The U.S. has pushed China and other countries to solve their disputes peacefully, part of a long-standing effort by Washington to have Beijing abide by established international rules.
Obama returned to that theme in Hanoi, saying that America and Vietnam “are united in our support for a regional order, including in the South China Sea — where international norms and rules are upheld, where there is freedom of navigation and overflight, where lawful commerce is not impeded, and where disputes are resolved peacefully, through legal means, in accordance with international law.”
The President added that the U.S. did not think disputes should be settled “based on who’s the bigger party and who can throw their weight around a little bit more.”
It would be too much to say that lifting the weapons ban was motivated solely by China’s actions, said Sandy Pho, a program associate at the Kissinger Institute on China at the Wilson Center in Washington, adding that the key driving force behind the decision was Obama wanting to signal to the world that Vietnam is a key strategic partner. “But China is definitely a factor.”
“Whatever the U.S. does,” Pho added, “China is always in the background.”

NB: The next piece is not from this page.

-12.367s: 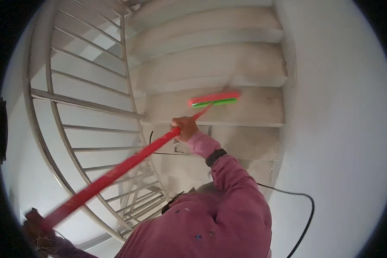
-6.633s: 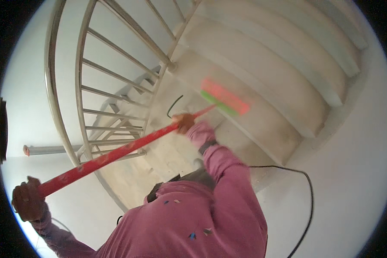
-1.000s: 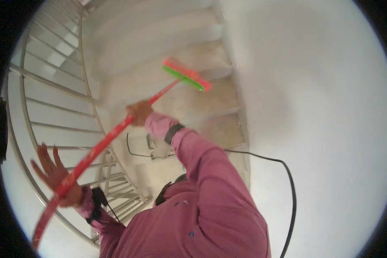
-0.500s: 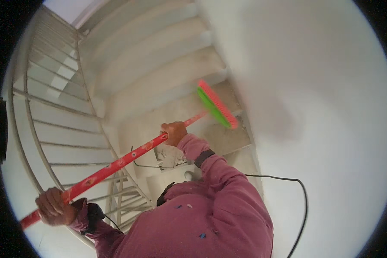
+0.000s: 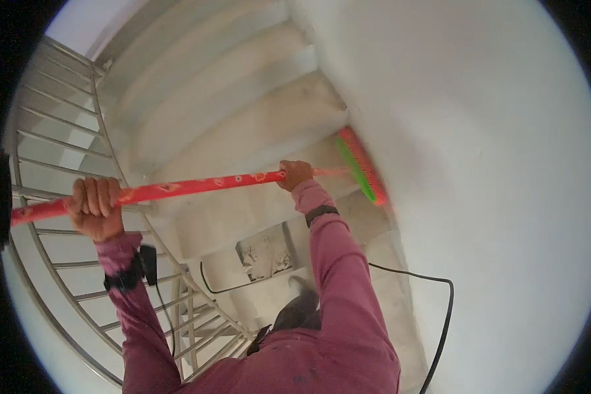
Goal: Sweeping dust and debris on a staircase using a broom.
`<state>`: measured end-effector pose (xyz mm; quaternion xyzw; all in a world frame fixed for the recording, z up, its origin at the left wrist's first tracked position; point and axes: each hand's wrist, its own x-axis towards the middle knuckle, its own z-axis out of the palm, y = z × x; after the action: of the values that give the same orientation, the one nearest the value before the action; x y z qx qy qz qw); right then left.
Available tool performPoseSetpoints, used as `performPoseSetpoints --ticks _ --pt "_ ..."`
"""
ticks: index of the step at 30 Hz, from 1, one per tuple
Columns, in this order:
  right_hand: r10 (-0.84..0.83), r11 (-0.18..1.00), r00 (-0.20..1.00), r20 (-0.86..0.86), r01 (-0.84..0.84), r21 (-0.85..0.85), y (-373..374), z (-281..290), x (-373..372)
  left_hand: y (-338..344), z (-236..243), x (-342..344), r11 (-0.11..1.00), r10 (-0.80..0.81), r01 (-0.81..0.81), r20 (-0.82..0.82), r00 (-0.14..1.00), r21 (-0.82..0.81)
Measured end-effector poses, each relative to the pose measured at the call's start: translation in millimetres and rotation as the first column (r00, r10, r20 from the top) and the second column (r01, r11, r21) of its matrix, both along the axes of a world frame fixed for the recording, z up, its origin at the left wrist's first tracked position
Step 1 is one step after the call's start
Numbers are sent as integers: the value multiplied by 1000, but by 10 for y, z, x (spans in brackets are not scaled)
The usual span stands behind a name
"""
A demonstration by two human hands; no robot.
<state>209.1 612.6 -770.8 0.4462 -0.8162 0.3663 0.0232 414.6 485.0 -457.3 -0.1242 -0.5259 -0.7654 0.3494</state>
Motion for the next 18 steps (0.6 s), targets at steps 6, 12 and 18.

Economic reasons for ending the ban
Vietnam is strategically located between northeast and southeast Asia with a 2,000-mile coastline on the South China Sea — a consideration for the U.S. as it repositions military forces in the region.

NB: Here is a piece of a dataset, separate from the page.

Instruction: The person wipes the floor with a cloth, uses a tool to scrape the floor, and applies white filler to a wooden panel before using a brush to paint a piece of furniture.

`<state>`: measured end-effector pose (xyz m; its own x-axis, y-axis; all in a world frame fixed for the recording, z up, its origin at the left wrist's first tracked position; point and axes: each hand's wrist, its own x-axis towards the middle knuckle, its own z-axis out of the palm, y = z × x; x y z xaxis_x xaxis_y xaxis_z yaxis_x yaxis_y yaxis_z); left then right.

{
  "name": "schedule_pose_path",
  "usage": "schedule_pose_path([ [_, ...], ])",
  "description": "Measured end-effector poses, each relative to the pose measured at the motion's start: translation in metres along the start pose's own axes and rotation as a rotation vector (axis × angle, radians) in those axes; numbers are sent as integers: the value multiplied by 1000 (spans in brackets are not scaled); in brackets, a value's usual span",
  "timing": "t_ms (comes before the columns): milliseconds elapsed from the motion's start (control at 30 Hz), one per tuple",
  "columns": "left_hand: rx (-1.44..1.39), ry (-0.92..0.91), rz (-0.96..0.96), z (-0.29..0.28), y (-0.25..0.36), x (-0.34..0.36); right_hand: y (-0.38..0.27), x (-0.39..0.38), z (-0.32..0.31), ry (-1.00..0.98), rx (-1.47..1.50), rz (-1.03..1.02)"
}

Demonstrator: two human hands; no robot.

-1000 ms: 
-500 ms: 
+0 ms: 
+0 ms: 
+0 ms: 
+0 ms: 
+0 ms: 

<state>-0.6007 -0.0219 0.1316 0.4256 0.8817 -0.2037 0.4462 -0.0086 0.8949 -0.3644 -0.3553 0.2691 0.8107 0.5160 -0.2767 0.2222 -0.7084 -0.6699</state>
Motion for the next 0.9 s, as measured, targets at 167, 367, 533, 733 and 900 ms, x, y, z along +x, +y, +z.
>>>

Twenty-one years after America and Vietnam normalized diplomatic relations, “they really want to take this relationship beyond the past of the Cold War” and a weapons ban that “was a symptom of our war there,” Pho said.
There’s also a strong economic component behind the decision to lift the ban. The Obama administration has made Asia a centerpiece of its larger foreign policy strategy, seeing the region and its burgeoning middle classes as central to future U.S. economic growth: an enormous market for American exports that can create jobs at home.
Vietnam fits neatly into that vision. It is one of the most pro-American countries in the region, according to a 2015 Pew Survey that found 76 percent of Vietnamese see the U.S. favorably (while fewer than 20 percent saw China favorably). Vietnam is also a party to the Trans Pacific Partnership trade pact that the administration has been championing. The U.S. is the country’s seventh-largest investor with trade between the countries worth $44.5 billion last year.
Lifting the weapons ban, put in place to protest human rights abuses, will deepen economic and military ties to Vietnam, defense analysts said, benefiting American weapons manufacturers.
The Obama administration “regards its moves to strengthen engagement with Vietnam as part of its ‘rebalancing’ strategy,” said Jon Grevatt and Paul Burton with IHS Jane’s, a global risk consultancy. “A key element of this effort is military sales.”
That’s a potential boon for U.S. defense contractors. Vietnam is the world’s eighth largest weapons importer and is spending increasing amounts on its self-defense, with arms imports rising 699% from 2011 to 2015, according to the Stockholm International Peace Research Institute.
An IHS analysis found that Vietnam needs improved maritime-security capabilities, including maritime patrol aircraft, coastal radars, and naval craft including coastal patrol vessels — all of which U.S. companies can sell to Hanoi.
And an added benefit is that those sales now won’t necessarily go to Russia, a longtime Vietnam supplier.
“With the ban lifted in full, Vietnam is finally shedding Moscow’s influence and will be able to purchase land systems and a wider spectrum of military aerospace platforms and systems from the U.S.” that will support its efforts to modernize, Grevatt and Burton wrote.